> **The task**: The data below is to be repeated in full, exactly as given.

** The data follows **

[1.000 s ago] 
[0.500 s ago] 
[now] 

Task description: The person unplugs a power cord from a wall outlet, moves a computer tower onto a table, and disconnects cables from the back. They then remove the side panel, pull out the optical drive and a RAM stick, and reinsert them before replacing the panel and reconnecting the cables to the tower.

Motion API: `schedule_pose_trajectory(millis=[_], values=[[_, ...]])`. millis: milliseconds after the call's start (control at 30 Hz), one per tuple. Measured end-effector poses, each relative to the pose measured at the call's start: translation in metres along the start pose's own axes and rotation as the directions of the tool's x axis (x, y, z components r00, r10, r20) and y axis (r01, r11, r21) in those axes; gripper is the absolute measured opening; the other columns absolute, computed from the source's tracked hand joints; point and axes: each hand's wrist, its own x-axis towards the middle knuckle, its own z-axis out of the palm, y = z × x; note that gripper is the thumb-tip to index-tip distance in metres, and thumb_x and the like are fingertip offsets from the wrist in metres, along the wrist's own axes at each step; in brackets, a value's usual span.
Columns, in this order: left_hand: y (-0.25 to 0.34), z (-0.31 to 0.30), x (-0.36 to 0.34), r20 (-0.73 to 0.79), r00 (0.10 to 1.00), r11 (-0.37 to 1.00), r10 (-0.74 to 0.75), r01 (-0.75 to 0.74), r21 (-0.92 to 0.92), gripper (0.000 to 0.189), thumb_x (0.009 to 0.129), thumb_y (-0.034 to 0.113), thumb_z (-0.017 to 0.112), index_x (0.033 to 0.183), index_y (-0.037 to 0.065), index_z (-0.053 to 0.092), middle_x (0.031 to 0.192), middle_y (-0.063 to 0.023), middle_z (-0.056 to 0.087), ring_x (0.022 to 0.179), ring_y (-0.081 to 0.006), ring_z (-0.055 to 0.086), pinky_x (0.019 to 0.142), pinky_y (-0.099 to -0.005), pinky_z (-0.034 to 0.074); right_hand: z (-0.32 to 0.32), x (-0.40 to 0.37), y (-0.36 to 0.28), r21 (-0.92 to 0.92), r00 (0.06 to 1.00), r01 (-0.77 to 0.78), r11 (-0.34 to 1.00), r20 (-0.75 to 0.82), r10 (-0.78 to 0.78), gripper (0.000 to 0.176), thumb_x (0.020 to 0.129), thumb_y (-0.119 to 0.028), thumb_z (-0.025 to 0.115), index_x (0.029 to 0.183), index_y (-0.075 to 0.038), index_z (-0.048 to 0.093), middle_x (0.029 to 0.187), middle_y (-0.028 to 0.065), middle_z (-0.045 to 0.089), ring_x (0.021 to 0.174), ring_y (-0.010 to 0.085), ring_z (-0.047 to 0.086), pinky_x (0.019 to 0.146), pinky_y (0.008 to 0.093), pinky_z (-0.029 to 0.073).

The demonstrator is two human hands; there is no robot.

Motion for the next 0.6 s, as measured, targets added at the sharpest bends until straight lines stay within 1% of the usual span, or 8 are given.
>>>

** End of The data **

> **Problem solution**:
[1.000 s ago] 
[0.500 s ago] 
[now] 

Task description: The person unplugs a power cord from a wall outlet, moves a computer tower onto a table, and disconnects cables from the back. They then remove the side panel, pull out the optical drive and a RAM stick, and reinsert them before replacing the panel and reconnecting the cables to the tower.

Motion API: `schedule_pose_trajectory(millis=[_], values=[[_, ...]])`. millis: milliseconds after the call's start (control at 30 Hz), one per tuple. Measured end-effector poses, each relative to the pose measured at the call's start: translation in metres along the start pose's own axes and rotation as the directions of the tool's x axis (x, y, z components r00, r10, r20) and y axis (r01, r11, r21) in those axes; gripper is the absolute measured opening; the other columns absolute, computed from the source's tracked hand joints; point and axes: each hand's wrist, its own x-axis towards the middle knuckle, its own z-axis out of the palm, y = z × x; note that gripper is the thumb-tip to index-tip distance in metres, and thumb_x and the like are fingertip offsets from the wrist in metres, along the wrist's own axes at each step; in brackets, a value's usual span.
Columns, in this order: left_hand: y (-0.25 to 0.34), z (-0.31 to 0.30), x (-0.36 to 0.34), r20 (-0.73 to 0.79), r00 (0.10 to 1.00), r11 (-0.37 to 1.00), r10 (-0.74 to 0.75), r01 (-0.75 to 0.74), r21 (-0.92 to 0.92), gripper (0.000 to 0.189), thumb_x (0.009 to 0.129), thumb_y (-0.034 to 0.113), thumb_z (-0.017 to 0.112), index_x (0.033 to 0.183), index_y (-0.037 to 0.065), index_z (-0.053 to 0.092), middle_x (0.031 to 0.192), middle_y (-0.063 to 0.023), middle_z (-0.056 to 0.087), ring_x (0.022 to 0.179), ring_y (-0.081 to 0.006), ring_z (-0.055 to 0.086), pinky_x (0.019 to 0.142), pinky_y (-0.099 to -0.005), pinky_z (-0.034 to 0.074); right_hand: z (-0.32 to 0.32), x (-0.40 to 0.37), y (-0.36 to 0.28), r21 (-0.92 to 0.92), r00 (0.06 to 1.00), r01 (-0.77 to 0.78), r11 (-0.34 to 1.00), r20 (-0.75 to 0.82), r10 (-0.78 to 0.78), gripper (0.000 to 0.176), thumb_x (0.020 to 0.129), thumb_y (-0.119 to 0.028), thumb_z (-0.025 to 0.115), index_x (0.029 to 0.183), index_y (-0.075 to 0.038), index_z (-0.048 to 0.093), middle_x (0.029 to 0.187), middle_y (-0.028 to 0.065), middle_z (-0.045 to 0.089), ring_x (0.021 to 0.174), ring_y (-0.010 to 0.085), ring_z (-0.047 to 0.086), pinky_x (0.019 to 0.146), pinky_y (0.008 to 0.093), pinky_z (-0.029 to 0.073).

The demonstrator is two human hands; there is no robot.

Motion for the next 0.6 s, as measured, targets added at the sharpest bends until straight lines stay within 1% of the usual span, or 8 are given.
>>>

Work on this exercise is complete, and nothing remains.